AWS Step Functions as Cloud Batch Scripts

AWS Step functions are a very powerful tool that can help any team leverage AWS. When the AWS team developed step functions, they were really trying to replicate a way to do batch scripting in the cloud. So, when deciding when to use step functions, a good analogy is to ask yourself the workflow would be a good candidate for a batch or shell script in an on-prem situation.

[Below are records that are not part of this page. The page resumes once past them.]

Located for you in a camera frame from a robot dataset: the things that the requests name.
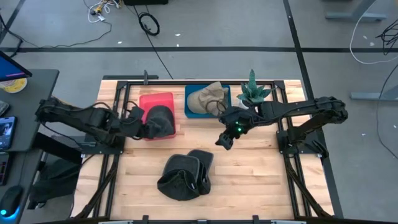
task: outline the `succulent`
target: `succulent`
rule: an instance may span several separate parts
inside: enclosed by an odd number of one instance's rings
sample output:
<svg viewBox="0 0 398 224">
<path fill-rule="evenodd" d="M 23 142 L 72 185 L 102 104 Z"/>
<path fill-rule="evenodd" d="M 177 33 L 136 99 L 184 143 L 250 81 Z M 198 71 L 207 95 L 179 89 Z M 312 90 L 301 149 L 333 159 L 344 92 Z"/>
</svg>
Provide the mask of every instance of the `succulent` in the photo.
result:
<svg viewBox="0 0 398 224">
<path fill-rule="evenodd" d="M 249 83 L 242 83 L 242 94 L 238 95 L 238 99 L 251 103 L 261 103 L 271 91 L 270 89 L 264 89 L 264 86 L 257 87 L 256 75 L 252 69 L 249 75 Z"/>
</svg>

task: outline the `white cable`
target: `white cable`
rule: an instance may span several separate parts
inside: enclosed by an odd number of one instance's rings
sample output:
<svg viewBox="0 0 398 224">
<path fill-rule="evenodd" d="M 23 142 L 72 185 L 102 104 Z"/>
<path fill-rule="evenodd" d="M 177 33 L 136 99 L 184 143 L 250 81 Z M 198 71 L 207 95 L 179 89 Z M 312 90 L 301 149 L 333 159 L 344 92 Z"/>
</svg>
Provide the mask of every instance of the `white cable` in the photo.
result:
<svg viewBox="0 0 398 224">
<path fill-rule="evenodd" d="M 392 59 L 390 59 L 390 60 L 382 60 L 382 61 L 378 61 L 378 62 L 363 62 L 363 61 L 361 61 L 360 59 L 358 59 L 358 58 L 355 57 L 354 52 L 353 52 L 353 50 L 351 49 L 351 46 L 352 46 L 352 44 L 353 44 L 353 39 L 354 39 L 356 27 L 358 26 L 358 24 L 359 24 L 360 20 L 362 19 L 362 17 L 363 17 L 363 16 L 365 15 L 365 13 L 373 6 L 374 3 L 375 3 L 375 1 L 374 1 L 374 2 L 368 7 L 368 9 L 362 14 L 362 16 L 358 19 L 358 22 L 356 22 L 356 25 L 355 25 L 354 31 L 353 31 L 353 35 L 351 36 L 351 41 L 349 42 L 349 51 L 351 52 L 351 55 L 353 55 L 353 57 L 355 58 L 355 60 L 356 60 L 357 62 L 359 62 L 359 63 L 361 63 L 361 64 L 364 64 L 364 65 L 374 65 L 374 64 L 377 64 L 377 63 L 391 62 L 391 61 L 393 61 L 393 60 L 395 60 L 395 59 L 398 58 L 398 56 L 396 56 L 396 57 L 394 57 L 394 58 L 392 58 Z"/>
<path fill-rule="evenodd" d="M 95 21 L 92 21 L 92 20 L 90 20 L 90 16 L 91 16 L 91 9 L 94 7 L 94 6 L 97 6 L 97 5 L 99 5 L 99 4 L 101 4 L 103 2 L 103 0 L 101 0 L 99 3 L 97 3 L 97 4 L 94 4 L 94 5 L 92 5 L 89 9 L 88 9 L 88 22 L 90 22 L 90 23 L 96 23 L 96 22 L 99 22 L 99 21 L 101 21 L 101 19 L 97 19 L 97 20 L 95 20 Z M 103 6 L 103 8 L 105 9 L 105 12 L 107 13 L 107 14 L 109 14 L 110 12 L 111 12 L 111 9 L 109 8 L 109 6 L 114 6 L 114 4 L 113 3 L 111 3 L 111 2 L 107 2 L 107 3 L 105 3 L 104 4 L 104 6 Z"/>
</svg>

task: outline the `gray floor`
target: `gray floor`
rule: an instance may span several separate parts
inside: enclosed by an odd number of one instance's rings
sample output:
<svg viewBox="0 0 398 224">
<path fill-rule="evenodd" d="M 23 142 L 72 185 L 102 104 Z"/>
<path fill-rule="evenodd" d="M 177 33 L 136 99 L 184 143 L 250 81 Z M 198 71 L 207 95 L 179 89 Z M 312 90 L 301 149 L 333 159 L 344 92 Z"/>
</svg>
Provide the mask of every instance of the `gray floor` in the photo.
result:
<svg viewBox="0 0 398 224">
<path fill-rule="evenodd" d="M 17 1 L 0 1 L 1 13 L 8 19 Z M 290 0 L 302 47 L 348 47 L 354 24 L 327 21 L 325 11 L 349 11 L 358 1 Z M 293 47 L 282 1 L 279 0 L 170 0 L 165 6 L 149 6 L 158 18 L 161 33 L 152 38 L 157 47 L 257 46 Z M 375 39 L 395 21 L 395 1 L 378 0 L 370 12 L 386 13 L 378 23 L 360 24 L 353 47 L 380 47 Z M 113 24 L 112 33 L 81 47 L 149 47 L 136 18 L 126 8 L 111 8 L 105 14 Z M 101 35 L 104 24 L 90 24 L 83 1 L 26 0 L 11 30 L 39 46 L 72 44 Z M 15 46 L 7 35 L 0 47 Z M 174 78 L 246 78 L 251 68 L 258 78 L 302 79 L 293 52 L 161 52 L 162 60 Z M 386 60 L 395 55 L 356 54 L 366 62 Z M 384 79 L 398 62 L 361 65 L 347 53 L 304 53 L 315 96 L 333 95 L 347 104 L 349 119 L 341 125 L 325 127 L 341 206 L 346 218 L 397 221 L 398 161 L 380 145 L 376 134 L 376 104 L 353 101 L 351 91 L 379 91 Z M 54 95 L 77 106 L 96 99 L 103 75 L 137 75 L 146 69 L 160 78 L 169 78 L 153 52 L 112 53 L 23 53 L 15 59 L 27 68 L 56 68 L 60 76 Z M 398 84 L 392 78 L 388 87 Z M 381 103 L 380 132 L 396 153 L 398 120 L 396 103 Z M 61 125 L 58 131 L 79 132 Z M 23 222 L 61 220 L 67 216 L 71 197 L 57 198 L 43 209 L 24 214 Z"/>
</svg>

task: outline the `smartphone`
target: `smartphone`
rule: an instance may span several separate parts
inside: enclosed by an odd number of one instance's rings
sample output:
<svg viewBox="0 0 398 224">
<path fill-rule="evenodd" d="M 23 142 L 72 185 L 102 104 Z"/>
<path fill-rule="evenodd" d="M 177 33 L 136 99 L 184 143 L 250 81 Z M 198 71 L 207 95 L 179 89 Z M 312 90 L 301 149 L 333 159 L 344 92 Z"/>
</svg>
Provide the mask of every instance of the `smartphone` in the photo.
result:
<svg viewBox="0 0 398 224">
<path fill-rule="evenodd" d="M 7 112 L 9 109 L 10 105 L 6 102 L 3 102 L 0 100 L 0 116 L 2 116 L 4 113 Z"/>
<path fill-rule="evenodd" d="M 14 135 L 16 117 L 0 118 L 0 151 L 11 147 L 12 136 Z"/>
</svg>

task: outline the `computer monitor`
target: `computer monitor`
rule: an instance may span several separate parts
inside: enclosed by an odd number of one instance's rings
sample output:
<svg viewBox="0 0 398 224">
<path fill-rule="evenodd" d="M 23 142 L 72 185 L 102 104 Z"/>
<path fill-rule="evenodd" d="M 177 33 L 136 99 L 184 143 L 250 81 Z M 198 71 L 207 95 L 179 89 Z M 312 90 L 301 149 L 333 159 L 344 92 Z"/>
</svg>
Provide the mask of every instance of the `computer monitor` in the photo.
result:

The first task that I utilized step functions for is a monitoring function. The step function needed to monitor a DynamoDB table, monitoring it for changes in the data and ensuring proper data was inserted in the table based on previously inserted data, sort of like a messaging system. This step function needed to be running at all times, and once a message was found to be delayed, it would need to email a specific set of users to be alerted to the delay. The initial implementation looked like this:

However, after a few months, there was an error. Apparently, after 25,000 state transitions, AWS force quits the state machine. From the documentation: “AWS Step Functions has a hard quota of 25,000 entries in the execution history”. This is great for state machines that have gone into an infinite loop, but in this case we want an infinite loop, as the checking for job delays was to happened at all times. Luckily, there was an alternative implementation. In the end an event bridge rule was triggered every 15 min to start the job checking process by calling the state machine. The final state machine looked like this:

And the triggering event bridge rule looked like this:

Event schedule:

cron(0/15 * ? * * *)

Target:

[arn of step function]